Because the CPU cores never read the data, defenses that try to track access to the data don’t work against the Augery vulnerability.

David Kohlbrenner, assistant professor at the University of Washington, downplayed the impact of Augery, noting that Apple’s DMP “is about the weakest DMP an attacker can get.”

The good news here is that this is about the weakest DMP an attacker can get. It only prefetches when content is a valid virtual address, and has number of odd limitations. We show this can be used to leak pointers and break ASLR.

We believe there are better attacks possible.

— David Kohlbrenner (@dkohlbre) April 29, 2022

For now, researchers say that only the pointers can be accessed and even then via the research sandbox environment used to research the vulnerability. Apple was also notified about the vulnerability before the public disclosure, so a patch is likely incoming soon.

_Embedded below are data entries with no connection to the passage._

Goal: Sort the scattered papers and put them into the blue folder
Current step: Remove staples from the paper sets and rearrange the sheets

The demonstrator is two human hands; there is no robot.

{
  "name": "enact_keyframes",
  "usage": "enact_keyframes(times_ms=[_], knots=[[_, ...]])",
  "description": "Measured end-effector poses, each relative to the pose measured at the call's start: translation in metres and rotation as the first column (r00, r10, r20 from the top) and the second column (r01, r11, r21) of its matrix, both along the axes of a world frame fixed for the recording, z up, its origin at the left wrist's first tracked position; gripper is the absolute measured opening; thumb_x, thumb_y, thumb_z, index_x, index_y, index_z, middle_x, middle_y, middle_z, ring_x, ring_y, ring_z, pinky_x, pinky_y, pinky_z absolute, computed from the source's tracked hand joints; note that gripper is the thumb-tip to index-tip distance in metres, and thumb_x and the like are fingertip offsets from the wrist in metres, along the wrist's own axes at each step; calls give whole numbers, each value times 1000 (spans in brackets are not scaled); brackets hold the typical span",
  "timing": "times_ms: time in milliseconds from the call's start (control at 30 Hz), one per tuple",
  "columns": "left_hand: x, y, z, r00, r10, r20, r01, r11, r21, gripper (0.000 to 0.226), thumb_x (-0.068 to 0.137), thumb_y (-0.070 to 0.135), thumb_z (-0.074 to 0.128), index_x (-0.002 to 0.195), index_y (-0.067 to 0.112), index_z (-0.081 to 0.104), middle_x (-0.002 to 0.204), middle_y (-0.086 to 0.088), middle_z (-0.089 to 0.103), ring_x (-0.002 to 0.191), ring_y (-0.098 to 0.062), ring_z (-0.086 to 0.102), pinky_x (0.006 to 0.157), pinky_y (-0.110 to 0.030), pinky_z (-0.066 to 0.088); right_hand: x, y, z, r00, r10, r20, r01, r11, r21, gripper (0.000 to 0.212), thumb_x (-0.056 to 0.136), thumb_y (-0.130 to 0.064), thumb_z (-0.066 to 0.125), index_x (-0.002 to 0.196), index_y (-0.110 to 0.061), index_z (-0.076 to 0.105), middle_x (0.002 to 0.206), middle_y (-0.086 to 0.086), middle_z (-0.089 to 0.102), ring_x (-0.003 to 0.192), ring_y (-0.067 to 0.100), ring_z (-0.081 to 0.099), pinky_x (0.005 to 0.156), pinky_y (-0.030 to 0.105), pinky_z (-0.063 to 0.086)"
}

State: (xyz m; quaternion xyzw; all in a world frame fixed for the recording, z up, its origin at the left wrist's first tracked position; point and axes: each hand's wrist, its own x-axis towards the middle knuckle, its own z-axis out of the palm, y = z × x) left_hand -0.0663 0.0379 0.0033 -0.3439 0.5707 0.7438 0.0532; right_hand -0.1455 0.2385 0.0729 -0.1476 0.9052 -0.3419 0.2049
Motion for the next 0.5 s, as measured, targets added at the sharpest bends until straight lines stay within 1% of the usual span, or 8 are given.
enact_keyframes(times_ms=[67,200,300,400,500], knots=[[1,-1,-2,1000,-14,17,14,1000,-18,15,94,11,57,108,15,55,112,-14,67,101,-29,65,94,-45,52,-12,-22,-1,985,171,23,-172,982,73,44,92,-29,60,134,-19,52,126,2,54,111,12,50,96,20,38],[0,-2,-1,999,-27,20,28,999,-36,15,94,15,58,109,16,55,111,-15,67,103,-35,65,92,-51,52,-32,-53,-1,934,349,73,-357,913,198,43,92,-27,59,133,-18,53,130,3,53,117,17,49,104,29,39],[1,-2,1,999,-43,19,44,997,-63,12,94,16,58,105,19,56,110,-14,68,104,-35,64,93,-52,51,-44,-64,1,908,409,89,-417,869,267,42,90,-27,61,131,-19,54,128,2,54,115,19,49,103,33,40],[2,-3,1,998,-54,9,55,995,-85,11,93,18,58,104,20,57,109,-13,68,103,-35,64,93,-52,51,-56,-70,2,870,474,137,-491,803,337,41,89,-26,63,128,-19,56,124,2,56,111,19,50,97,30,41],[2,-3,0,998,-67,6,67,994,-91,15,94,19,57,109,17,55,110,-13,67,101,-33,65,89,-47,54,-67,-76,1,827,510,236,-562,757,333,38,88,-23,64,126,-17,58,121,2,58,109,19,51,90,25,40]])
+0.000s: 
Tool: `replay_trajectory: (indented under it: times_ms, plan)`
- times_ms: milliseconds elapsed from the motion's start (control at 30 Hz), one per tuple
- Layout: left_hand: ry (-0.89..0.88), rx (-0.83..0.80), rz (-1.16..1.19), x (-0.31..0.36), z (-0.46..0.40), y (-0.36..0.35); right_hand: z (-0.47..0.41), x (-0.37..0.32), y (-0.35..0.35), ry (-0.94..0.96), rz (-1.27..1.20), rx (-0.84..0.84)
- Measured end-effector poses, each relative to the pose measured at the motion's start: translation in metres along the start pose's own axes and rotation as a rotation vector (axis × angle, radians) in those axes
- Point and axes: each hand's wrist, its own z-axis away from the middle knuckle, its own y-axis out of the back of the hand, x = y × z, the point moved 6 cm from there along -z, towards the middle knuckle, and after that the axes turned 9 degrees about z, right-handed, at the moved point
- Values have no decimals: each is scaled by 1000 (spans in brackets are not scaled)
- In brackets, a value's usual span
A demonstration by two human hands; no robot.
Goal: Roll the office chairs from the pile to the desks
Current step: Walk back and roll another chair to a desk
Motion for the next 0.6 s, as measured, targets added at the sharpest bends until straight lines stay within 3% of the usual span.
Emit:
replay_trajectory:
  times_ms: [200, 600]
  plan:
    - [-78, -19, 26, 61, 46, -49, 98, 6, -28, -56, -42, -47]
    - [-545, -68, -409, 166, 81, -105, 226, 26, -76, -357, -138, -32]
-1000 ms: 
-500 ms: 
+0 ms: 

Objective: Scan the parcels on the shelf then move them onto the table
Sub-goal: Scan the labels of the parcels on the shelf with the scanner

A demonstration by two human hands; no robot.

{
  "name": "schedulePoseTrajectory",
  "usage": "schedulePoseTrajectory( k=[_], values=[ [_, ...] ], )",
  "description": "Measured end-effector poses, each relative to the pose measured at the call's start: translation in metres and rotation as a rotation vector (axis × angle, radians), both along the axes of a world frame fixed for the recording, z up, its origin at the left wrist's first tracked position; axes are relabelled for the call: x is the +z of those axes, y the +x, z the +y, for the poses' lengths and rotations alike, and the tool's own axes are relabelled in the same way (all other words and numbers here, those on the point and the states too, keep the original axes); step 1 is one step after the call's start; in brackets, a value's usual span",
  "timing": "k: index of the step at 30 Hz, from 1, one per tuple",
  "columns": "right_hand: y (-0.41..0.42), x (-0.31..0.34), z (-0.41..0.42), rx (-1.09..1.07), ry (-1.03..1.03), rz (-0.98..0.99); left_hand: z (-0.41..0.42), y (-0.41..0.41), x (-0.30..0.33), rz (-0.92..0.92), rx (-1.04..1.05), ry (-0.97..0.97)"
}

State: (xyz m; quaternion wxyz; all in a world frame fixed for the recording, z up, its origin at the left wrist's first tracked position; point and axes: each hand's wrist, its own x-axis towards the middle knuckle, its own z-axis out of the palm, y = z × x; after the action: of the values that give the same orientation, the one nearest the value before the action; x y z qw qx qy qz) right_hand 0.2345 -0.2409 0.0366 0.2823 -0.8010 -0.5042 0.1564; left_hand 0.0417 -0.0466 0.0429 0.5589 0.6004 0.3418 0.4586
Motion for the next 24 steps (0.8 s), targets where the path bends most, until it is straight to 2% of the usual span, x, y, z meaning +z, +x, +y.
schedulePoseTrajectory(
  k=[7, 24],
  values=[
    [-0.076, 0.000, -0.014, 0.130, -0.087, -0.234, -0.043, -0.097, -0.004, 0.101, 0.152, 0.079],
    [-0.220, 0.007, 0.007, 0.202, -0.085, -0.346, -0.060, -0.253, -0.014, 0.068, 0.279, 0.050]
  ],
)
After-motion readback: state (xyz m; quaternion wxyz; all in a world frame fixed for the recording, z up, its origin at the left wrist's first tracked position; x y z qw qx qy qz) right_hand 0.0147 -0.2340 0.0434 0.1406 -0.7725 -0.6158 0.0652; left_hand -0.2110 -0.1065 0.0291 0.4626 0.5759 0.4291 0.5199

Apple issued a March 2022 patch for MacOS Monterey that fixed some nasty Bluetooth and display bugs. It also patched two vulnerabilities that allowed an application to execute code with kernel-level privileges.

Other critical fixes to Apple’s desktop operating system include one that patched a vulnerability that exposed browsing data in the Safari browser.

Finding bugs in Apple’s hardware can sometimes net a pretty profit. A Ph.D. student from Georgia Tech found a major vulnerability that allowed unauthorized access to the webcam. Apple handsomely rewarded him about $100,000 for his efforts.